What you have to do: Copy out each line featuring the string "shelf" from the entries beneath.

Material supplied:

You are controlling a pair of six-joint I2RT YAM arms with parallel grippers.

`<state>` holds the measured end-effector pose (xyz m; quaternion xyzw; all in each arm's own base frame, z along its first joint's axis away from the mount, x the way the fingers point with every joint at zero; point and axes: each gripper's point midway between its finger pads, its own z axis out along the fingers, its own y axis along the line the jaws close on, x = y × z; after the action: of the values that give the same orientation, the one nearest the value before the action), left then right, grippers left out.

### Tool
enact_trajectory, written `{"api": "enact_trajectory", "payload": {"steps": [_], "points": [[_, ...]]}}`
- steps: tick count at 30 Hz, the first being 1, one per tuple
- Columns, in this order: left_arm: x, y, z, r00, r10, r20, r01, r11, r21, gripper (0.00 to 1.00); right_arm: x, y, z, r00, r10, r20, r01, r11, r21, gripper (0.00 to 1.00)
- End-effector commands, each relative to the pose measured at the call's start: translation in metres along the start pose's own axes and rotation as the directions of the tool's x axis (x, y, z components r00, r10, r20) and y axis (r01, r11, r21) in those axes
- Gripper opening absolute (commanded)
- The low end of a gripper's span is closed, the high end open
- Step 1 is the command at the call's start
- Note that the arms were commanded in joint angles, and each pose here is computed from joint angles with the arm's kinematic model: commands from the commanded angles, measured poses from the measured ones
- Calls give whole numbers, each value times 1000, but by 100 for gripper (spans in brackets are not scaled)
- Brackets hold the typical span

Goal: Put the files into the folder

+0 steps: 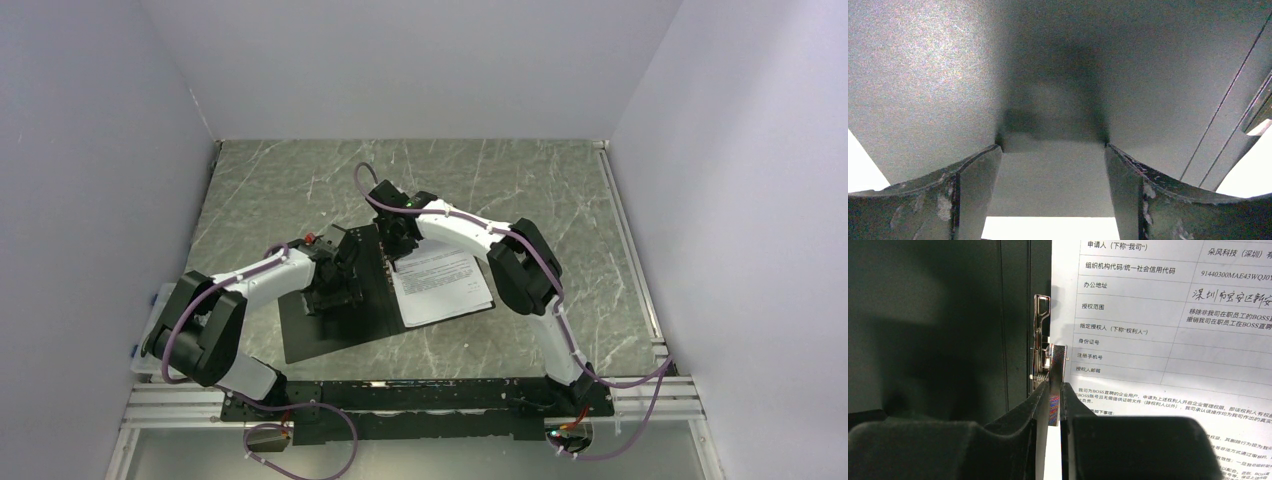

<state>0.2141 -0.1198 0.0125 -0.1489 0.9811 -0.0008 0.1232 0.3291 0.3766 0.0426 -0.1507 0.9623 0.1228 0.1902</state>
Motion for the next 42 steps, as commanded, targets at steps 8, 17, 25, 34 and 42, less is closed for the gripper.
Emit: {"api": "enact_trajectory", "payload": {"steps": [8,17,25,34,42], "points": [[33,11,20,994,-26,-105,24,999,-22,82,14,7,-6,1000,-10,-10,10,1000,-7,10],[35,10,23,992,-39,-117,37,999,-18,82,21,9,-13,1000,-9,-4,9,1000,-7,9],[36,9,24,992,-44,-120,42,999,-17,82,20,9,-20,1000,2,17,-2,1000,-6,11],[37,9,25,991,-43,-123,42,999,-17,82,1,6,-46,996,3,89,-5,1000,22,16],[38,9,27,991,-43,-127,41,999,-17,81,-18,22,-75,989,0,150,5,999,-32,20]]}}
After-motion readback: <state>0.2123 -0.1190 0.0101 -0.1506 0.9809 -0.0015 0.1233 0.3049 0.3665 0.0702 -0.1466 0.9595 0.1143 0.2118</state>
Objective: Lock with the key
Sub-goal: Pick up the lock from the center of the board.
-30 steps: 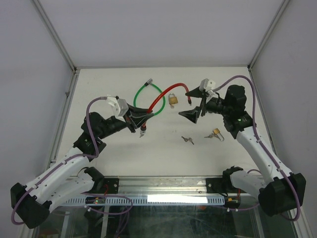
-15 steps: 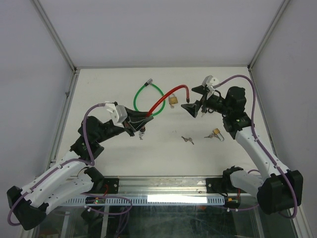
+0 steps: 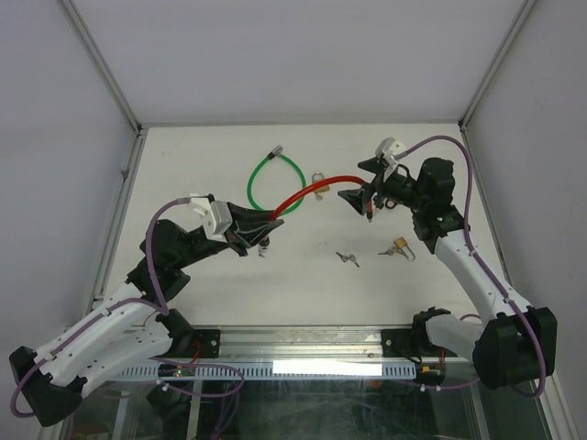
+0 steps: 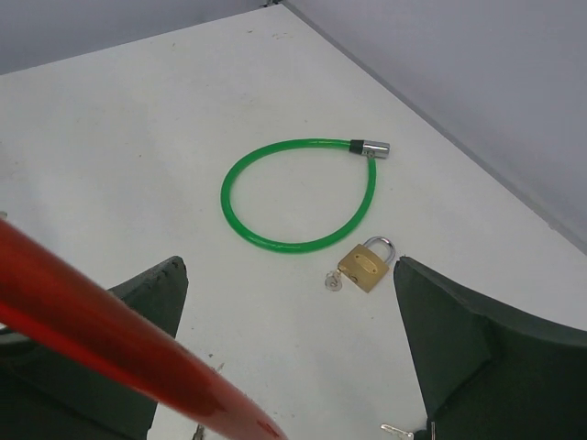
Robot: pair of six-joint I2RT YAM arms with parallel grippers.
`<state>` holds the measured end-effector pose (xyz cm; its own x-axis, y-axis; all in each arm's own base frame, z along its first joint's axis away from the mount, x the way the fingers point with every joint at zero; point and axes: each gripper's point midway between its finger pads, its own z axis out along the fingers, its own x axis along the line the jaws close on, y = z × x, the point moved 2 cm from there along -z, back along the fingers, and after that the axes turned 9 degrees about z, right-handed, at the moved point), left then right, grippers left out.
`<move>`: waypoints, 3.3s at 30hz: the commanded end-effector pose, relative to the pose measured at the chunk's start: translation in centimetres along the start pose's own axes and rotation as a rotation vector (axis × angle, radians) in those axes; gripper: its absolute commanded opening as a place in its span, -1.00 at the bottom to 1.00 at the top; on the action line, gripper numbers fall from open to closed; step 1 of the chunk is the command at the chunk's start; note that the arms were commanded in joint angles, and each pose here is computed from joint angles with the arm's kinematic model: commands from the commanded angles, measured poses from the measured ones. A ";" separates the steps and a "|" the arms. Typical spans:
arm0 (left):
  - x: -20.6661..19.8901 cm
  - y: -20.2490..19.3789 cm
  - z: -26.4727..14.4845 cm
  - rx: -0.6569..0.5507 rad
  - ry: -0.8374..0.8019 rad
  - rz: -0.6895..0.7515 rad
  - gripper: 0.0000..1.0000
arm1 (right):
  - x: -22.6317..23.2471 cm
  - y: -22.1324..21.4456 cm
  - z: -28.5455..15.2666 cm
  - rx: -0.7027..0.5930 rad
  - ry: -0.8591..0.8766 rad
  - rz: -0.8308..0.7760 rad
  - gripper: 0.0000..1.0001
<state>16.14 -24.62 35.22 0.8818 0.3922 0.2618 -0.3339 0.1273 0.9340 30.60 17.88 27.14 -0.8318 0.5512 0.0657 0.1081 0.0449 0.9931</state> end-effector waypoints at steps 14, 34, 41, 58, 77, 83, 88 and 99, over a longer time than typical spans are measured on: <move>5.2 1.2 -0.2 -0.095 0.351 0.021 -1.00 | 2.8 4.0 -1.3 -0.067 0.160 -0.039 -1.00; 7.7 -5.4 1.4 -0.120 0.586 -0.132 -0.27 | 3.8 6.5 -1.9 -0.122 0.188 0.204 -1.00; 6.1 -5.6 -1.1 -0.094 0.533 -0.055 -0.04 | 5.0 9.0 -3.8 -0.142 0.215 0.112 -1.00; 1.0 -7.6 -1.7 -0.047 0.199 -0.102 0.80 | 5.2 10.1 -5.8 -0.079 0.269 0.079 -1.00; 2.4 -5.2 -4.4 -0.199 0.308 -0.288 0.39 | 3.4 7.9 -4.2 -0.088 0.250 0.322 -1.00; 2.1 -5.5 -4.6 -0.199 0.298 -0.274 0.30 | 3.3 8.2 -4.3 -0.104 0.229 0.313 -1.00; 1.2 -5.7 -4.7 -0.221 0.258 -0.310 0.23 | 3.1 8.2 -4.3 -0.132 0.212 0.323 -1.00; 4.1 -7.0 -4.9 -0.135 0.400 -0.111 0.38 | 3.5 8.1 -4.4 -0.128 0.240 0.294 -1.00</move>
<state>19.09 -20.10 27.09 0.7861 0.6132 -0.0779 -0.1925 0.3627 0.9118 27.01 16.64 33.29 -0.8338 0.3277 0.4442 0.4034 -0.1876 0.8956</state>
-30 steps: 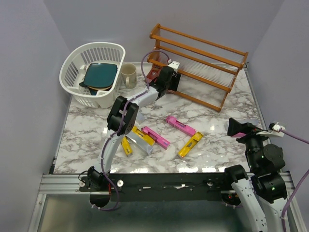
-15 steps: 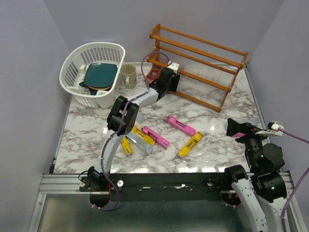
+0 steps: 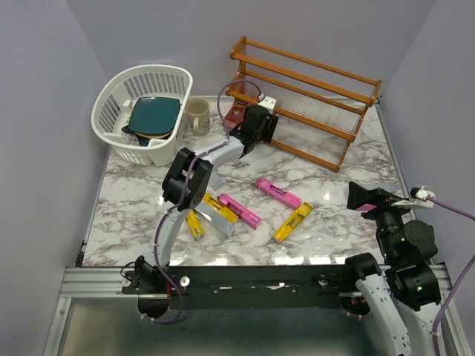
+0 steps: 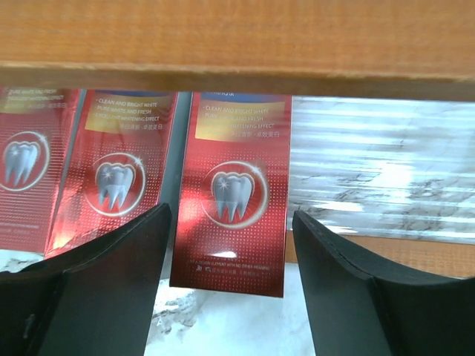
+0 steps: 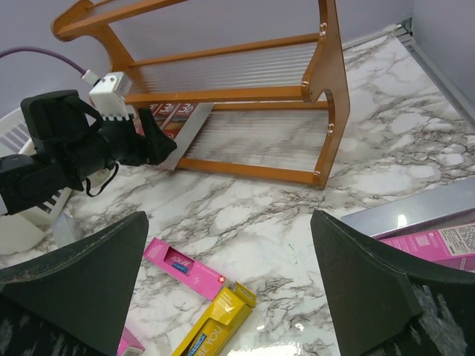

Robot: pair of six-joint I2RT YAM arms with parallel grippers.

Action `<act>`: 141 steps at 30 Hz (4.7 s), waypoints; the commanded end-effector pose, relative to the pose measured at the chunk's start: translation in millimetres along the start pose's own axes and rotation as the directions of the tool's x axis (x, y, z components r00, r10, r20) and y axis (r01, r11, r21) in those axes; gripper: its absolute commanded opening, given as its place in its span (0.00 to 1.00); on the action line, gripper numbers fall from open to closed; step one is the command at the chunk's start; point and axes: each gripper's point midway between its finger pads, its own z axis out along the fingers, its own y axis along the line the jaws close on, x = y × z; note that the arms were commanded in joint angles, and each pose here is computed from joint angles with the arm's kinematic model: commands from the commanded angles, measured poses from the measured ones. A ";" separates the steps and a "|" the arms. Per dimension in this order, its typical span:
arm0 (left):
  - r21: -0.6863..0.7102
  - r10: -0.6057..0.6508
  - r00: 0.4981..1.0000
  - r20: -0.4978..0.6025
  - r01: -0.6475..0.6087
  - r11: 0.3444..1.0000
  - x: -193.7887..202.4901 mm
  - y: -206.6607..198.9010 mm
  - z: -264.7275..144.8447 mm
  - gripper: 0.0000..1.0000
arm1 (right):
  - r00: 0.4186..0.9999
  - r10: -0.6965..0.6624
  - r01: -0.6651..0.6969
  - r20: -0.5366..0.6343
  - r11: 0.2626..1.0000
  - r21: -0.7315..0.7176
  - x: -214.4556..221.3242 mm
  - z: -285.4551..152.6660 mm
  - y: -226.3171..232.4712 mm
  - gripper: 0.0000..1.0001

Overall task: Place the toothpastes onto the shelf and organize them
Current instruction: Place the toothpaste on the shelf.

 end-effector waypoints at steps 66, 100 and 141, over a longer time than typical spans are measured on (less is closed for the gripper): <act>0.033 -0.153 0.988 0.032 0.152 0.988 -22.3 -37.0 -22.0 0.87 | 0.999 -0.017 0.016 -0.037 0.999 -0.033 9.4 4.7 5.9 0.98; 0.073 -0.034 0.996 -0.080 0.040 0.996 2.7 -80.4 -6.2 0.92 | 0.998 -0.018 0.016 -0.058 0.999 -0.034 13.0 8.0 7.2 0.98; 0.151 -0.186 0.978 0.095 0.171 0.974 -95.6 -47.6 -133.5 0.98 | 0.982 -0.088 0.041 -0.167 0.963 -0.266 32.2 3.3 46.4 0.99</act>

Worked solution:
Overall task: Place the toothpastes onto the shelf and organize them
Current instruction: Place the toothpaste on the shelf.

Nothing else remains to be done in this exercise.